The Economist on manufacturing in the UK: why I disagree

PrintThe Economist magazine has a piece this week on the role of manufacturing in the UK. While it half-heartedly concludes that a larger, more competitive manufacturing sector may benefit the economy, it suggests that today’s shrunken sector is increasingly employing only highly skilled workers on high wages, producing hi-tech products. The piece argues that the hope that a larger sector would directly benefit those currently left behind by its relative decline over the last few decades is a forlorn one. In other words, jobs which pay more moderate wages and demand fewer skills would not be created, given recent trends.

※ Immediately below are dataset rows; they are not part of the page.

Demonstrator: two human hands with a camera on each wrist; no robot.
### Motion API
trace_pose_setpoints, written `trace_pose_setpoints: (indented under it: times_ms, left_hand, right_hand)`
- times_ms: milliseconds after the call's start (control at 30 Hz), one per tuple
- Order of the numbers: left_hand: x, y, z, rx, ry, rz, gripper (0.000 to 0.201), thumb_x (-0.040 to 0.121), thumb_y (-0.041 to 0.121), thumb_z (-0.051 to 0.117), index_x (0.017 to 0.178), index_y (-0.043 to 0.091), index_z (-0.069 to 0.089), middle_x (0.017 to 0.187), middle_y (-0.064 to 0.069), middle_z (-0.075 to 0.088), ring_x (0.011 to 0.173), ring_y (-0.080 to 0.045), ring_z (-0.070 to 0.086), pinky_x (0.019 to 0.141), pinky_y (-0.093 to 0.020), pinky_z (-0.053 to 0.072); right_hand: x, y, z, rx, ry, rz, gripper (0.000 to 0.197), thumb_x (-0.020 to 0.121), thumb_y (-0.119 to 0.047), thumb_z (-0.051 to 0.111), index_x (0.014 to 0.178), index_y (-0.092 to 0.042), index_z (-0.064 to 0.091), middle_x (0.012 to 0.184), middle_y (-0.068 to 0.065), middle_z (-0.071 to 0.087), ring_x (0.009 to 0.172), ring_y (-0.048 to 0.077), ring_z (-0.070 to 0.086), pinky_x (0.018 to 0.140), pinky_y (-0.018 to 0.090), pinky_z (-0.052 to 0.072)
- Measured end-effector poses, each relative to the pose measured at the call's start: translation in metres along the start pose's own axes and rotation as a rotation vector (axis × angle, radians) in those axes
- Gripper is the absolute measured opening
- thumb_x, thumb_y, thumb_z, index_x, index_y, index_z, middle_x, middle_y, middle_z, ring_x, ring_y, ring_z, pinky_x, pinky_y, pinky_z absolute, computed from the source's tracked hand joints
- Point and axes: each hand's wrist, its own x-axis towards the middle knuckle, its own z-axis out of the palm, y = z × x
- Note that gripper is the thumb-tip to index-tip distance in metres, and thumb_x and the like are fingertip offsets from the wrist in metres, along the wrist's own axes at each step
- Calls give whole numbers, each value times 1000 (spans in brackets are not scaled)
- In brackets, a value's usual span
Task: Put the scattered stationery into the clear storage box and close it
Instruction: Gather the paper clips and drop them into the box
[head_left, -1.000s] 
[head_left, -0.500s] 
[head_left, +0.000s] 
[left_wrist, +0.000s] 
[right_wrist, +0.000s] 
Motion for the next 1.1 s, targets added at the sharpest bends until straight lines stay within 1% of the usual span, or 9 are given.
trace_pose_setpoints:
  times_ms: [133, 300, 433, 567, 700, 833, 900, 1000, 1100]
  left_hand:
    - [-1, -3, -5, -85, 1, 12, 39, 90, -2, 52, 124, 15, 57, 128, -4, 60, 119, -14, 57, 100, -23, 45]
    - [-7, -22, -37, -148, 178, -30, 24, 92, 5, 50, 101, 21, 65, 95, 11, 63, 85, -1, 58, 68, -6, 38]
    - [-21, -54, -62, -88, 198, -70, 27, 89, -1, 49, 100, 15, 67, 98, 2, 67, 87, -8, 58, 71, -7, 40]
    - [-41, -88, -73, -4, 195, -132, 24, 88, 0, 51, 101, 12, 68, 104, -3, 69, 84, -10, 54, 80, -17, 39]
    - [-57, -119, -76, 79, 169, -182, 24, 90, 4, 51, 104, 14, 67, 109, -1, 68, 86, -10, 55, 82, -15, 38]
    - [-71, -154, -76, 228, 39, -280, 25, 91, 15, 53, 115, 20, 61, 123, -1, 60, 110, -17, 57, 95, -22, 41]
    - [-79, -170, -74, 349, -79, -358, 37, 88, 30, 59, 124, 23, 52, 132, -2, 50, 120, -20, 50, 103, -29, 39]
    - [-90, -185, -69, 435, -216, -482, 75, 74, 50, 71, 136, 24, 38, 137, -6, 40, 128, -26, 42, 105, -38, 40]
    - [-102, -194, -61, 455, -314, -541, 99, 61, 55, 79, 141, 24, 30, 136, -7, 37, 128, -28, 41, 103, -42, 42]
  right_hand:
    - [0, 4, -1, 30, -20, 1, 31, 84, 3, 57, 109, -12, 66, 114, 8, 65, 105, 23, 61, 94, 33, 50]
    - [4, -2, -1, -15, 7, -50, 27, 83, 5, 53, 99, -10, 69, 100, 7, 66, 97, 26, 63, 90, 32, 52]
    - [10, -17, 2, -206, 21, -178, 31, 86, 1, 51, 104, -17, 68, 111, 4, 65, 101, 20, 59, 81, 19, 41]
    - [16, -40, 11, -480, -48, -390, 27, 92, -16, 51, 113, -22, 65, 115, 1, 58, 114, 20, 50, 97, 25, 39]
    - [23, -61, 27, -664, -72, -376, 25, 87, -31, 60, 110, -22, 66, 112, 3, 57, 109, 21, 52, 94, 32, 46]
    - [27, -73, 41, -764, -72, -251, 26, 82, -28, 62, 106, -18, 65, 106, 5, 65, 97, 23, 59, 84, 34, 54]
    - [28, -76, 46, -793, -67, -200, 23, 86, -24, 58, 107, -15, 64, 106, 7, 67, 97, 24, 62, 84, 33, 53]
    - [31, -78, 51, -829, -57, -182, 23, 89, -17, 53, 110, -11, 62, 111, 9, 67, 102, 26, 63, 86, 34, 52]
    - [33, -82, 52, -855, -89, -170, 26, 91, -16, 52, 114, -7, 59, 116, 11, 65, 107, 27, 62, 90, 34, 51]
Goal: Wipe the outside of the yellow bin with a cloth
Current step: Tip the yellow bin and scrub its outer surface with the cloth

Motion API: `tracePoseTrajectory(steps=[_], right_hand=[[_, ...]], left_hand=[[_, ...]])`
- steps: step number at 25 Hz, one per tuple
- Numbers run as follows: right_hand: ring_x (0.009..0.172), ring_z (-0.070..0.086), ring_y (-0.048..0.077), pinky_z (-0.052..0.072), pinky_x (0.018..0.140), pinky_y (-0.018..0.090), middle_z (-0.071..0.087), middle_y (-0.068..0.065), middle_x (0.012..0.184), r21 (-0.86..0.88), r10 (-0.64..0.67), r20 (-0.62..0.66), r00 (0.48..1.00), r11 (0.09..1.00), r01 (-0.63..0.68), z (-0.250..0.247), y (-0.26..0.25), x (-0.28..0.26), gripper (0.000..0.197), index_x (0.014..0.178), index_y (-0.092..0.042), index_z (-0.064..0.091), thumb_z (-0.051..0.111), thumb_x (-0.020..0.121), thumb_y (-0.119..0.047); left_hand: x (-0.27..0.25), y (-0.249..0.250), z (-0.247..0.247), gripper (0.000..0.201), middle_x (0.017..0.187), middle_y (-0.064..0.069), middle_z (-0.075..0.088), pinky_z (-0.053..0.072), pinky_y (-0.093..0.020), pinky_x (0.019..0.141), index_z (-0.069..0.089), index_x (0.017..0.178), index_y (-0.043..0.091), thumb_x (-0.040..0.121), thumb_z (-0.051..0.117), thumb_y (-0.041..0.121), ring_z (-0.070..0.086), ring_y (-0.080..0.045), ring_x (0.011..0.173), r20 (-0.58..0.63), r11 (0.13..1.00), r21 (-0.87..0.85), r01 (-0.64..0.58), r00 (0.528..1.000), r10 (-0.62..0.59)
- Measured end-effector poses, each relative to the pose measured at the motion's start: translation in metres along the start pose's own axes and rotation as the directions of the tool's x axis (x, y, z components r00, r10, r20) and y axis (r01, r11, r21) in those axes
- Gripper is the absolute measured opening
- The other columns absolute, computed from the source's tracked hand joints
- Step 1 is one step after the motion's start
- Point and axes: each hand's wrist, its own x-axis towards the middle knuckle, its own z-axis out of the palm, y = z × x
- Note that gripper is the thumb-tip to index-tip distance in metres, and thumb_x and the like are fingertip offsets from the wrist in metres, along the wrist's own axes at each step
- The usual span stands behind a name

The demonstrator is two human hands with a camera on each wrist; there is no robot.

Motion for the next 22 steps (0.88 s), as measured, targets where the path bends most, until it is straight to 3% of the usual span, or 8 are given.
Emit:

I disagree. This argument merely extrapolates trends which were at least in part due to the periodic and sustained overvaluation of the pound vis-a-vis our trading partners. I have argued here recently that the serious imbalances in the UK economy could be significantly reduced by an economic strategy which gives a greater priority to a lower exchange rate.

The pound has been trading at a much weaker level since the vote for Brexit back in June. It is imperative that this level is sustained. It would help to reduce the UK’s large current account deficit, currently at 6% of GDP. Exports would grow faster, and imports slower, reducing our trade deficit. At the same time, the value of net flows of investment income from abroad would also change to the good, further reducing the current account deficit.

I would argue, contrary to the Economist, that there is the potential for the creation of jobs in manufacturing which pay more moderate salaries and require fewer skills than those already mentioned. Sustained over a long period, a weaker currency would necessarily create new profit opportunities which were simply not available at the previous overvalued level.

It is of course difficult to make accurate predictions, but the article ignores the impact of a lower currency on the manufacturing sector. It is quite possible that many years of a strong currency have crowded out previously viable firms, which would have either directly exported goods themselves or indirectly provided goods and services to exporters. Some of these might have created high-tech, high-skill, hi-wage jobs, but there would surely have been jobs created that pay wages towards the middle of the income distribution as well.

There are those who argue that the benefits of a weaker pound will be undone by higher import prices. Indeed, some of those firms currently exporting their products have been hit by the higher price of imported inputs. In the short term, they may be forced to raise prices, take lower profits, or some combination of the two. Over a longer period, they might reduce unit costs through improvements in efficiency. In addition, opportunities will arise for domestic firms to supply them at lower costs than firms abroad. This would contribute towards reducing the value of UK imports as part of the ongoing rebalancing.

This potential for change is why it is so vital that a weaker currency is sustained, since firms need time to respond to price changes. In the economics jargon, one would say that the price elasticity of demand for exports and imports will to some extent rise over time. Simply put, a devaluation can take a while to have its full impact.

Thus a weaker currency is essential and sustaining it should be encouraged through government policy. However, while necessary, this may not be sufficient. Some form of industrial and regional policy could be needed to support the creation and growth of firms which have the potential to benefit from the change.

If doubts remain about the potential for changes in the value of real exchange rates to impact foreign trade performance, one need only look at Germany. Since 2000, wage stagnation and more recently a weak euro have made exports more competitive and led to a large current account surplus. I have said before that this is in fact part of the cause of the eurozone crisis and that it represents an imbalance that needs resolving for recovery in the eurozone to be sustained without reducing global demand and growth. I stand by that, but it illustrates the point that changes in the real exchange rate have the potential to improve economic performance. There is no reason why this should not be true for the UK.